Estados Unidos e Israel ejecutaron este sábado una ofensiva militar de gran escala contra el régimen iraní, generando fuertes explosiones en Teherán y otras ciudades del país, tras varias semanas de advertencias sobre una eventual intervención armada. El detonante del conflicto, según autoridades de Washington y Jerusalén, fue el acelerado avance del programa nuclear iraní, así como el desarrollo y expansión de su industria de misiles balísticos y drones, considerados por ambos gobiernos como una amenaza directa para la seguridad de Israel y la estabilidad regional.

La respuesta de Irán no se hizo esperar: la Guardia Revolucionaria confirmó el lanzamiento de misiles y drones contra territorio israelí, mientras diplomáticos estadounidenses en el Golfo y la población civil en Israel recibían órdenes de resguardarse.

El Ministerio de Defensa israelí informó que la operación tuvo carácter preventivo y declaró el estado de emergencia especial en todo el país. Posteriormente, el presidente de Estados Unidos, Donald Trump, difundió un mensaje en el que aseguró que el objetivo de la ofensiva es desmantelar por completo la capacidad misilística iraní, debilitar su estructura militar y frenar de manera definitiva cualquier aspiración nuclear con fines bélicos. En sus declaraciones, incluso planteó la caída del régimen instaurado tras la Revolución de 1979. También instó a la población iraní a permanecer en sus hogares ante el riesgo de nuevos bombardeos.

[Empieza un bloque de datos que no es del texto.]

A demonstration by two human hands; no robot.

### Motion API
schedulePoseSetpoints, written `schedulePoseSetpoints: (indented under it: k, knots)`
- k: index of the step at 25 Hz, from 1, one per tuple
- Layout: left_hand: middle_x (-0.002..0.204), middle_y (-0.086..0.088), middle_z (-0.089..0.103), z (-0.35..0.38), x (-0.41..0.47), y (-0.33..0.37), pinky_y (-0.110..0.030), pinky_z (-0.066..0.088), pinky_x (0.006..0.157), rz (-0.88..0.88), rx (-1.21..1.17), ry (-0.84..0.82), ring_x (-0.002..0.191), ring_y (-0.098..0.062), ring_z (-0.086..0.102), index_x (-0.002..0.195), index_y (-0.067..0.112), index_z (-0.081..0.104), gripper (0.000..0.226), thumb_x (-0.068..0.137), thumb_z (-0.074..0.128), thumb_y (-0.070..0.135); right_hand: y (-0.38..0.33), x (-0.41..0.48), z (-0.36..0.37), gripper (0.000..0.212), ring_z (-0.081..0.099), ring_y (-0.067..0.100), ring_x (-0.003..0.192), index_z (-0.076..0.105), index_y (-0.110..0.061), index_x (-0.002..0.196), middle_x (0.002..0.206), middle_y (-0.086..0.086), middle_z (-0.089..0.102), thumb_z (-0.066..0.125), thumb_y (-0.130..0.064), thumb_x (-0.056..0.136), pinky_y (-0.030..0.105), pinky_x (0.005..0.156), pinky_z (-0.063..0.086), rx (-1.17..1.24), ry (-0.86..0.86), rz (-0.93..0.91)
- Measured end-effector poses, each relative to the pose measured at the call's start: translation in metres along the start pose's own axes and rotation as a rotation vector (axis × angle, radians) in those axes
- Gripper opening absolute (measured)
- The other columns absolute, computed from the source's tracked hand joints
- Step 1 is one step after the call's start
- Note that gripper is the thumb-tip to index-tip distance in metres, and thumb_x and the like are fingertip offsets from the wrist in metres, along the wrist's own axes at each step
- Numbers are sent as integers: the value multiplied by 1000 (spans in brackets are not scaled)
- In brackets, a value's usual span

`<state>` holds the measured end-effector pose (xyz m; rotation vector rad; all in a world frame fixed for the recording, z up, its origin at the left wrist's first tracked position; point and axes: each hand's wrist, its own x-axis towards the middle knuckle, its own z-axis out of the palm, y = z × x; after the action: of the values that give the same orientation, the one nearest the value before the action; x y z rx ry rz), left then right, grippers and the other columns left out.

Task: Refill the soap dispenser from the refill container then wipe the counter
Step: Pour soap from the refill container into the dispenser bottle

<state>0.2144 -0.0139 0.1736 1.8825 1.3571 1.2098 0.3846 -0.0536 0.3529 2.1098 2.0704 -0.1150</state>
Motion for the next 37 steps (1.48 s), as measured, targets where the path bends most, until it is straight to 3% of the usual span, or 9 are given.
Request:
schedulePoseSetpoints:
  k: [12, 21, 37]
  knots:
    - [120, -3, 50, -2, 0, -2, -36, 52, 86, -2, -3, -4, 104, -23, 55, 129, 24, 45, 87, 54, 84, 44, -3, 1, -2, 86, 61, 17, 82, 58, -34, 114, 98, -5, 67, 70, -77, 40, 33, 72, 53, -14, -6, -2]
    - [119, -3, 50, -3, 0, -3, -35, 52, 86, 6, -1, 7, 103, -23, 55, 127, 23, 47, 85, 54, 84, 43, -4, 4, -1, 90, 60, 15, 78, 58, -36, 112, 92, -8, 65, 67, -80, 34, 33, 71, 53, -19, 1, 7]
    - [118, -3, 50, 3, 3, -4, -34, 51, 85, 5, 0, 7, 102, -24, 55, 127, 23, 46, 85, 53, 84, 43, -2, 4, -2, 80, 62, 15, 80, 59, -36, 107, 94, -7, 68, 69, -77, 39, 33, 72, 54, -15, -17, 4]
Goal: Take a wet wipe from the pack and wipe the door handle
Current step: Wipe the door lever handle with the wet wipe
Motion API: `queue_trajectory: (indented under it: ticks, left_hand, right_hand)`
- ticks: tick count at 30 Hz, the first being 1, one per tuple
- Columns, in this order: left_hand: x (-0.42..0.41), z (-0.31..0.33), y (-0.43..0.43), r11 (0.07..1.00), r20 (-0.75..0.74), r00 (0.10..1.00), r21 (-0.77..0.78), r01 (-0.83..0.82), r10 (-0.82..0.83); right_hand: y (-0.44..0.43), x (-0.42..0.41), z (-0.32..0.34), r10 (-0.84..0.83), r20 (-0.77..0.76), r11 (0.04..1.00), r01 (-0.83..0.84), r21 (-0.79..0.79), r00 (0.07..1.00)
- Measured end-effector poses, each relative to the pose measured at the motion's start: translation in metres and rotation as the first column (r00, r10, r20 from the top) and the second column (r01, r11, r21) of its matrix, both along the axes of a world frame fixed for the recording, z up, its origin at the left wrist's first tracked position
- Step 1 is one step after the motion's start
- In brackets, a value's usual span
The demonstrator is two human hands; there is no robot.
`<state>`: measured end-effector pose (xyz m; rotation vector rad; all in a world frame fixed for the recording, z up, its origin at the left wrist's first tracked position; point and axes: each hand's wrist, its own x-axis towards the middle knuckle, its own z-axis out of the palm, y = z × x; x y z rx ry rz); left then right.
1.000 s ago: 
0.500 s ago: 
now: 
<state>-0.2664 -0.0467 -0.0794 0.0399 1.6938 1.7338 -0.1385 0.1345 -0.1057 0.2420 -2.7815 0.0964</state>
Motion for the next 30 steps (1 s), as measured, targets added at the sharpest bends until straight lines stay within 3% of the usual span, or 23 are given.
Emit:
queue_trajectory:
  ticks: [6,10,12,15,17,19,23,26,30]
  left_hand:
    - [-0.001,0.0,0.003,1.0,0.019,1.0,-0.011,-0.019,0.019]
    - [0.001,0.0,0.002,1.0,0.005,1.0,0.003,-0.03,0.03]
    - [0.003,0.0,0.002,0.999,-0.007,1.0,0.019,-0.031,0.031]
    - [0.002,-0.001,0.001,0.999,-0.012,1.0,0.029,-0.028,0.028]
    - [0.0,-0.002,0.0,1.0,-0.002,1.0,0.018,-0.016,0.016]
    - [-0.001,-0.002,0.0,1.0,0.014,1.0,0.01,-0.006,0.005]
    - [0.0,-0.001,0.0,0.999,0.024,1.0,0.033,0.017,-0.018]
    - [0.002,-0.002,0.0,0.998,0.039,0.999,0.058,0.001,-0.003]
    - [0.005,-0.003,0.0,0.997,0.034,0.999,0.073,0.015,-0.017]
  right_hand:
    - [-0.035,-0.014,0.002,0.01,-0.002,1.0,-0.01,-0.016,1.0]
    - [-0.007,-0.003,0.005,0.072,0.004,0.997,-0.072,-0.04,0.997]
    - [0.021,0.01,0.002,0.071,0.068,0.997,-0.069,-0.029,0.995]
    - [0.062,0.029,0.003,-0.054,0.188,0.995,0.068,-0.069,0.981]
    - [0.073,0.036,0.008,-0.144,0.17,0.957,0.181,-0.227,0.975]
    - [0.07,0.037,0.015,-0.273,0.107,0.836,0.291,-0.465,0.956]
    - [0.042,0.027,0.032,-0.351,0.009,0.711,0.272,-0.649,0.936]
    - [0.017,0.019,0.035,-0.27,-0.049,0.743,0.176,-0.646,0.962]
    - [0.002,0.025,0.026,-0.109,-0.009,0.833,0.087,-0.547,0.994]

El primer ministro israelí, Benjamin Netanyahu, afirmó que la acción conjunta busca neutralizar lo que calificó como una “amenaza existencial” para Israel y sostuvo que la operación podría abrir paso a un cambio político en Irán.

Horas después de los primeros bombardeos, el Ejército israelí confirmó la detección de misiles lanzados desde territorio iraní y actualizó las directrices de seguridad interna: se suspendieron clases, actividades laborales no esenciales y reuniones públicas. Asimismo, el espacio aéreo israelí fue cerrado de manera indefinida.

Reportes internacionales señalaron que uno de los objetivos alcanzados se ubicó cerca de oficinas vinculadas al líder supremo iraní, quien, según agencias, fue trasladado a un lugar seguro. En paralelo, Irán amplió su respuesta atacando bases militares estadounidenses en Bahréin, Qatar, Kuwait y Emiratos Árabes Unidos, advirtiendo que cualquier instalación que respalde a Israel será considerada blanco legítimo.

Frente a la escalada, la Unión Europea llamó a la máxima moderación y subrayó la importancia de proteger la seguridad nuclear, evitar la proliferación de armas y respetar el derecho internacional.

El conflicto tiene raíces estructurales que van más allá del episodio militar reciente. La disputa en torno al programa nuclear iraní, la influencia de Teherán en grupos armados de la región y su confrontación histórica con Israel han configurado un escenario de tensión permanente. Para Estados Unidos e Israel, la ofensiva responde a la necesidad de impedir que Irán consolide capacidades estratégicas que alteren el equilibrio de poder en Medio Oriente.

Sin embargo, la decisión de recurrir a un ataque directo, acompañado de discursos que apuntan a un cambio de régimen, eleva significativamente el riesgo de una guerra regional abierta. La represalia iraní contra bases estadounidenses amplía el conflicto e involucra a terceros países, aumentando la posibilidad de una escalada fuera de control.

El escenario plantea interrogantes sobre la efectividad de la vía militar para frenar programas estratégicos y sobre las consecuencias humanitarias y económicas que podría desencadenar una confrontación prolongada, especialmente en una región clave para el suministro energético mundial.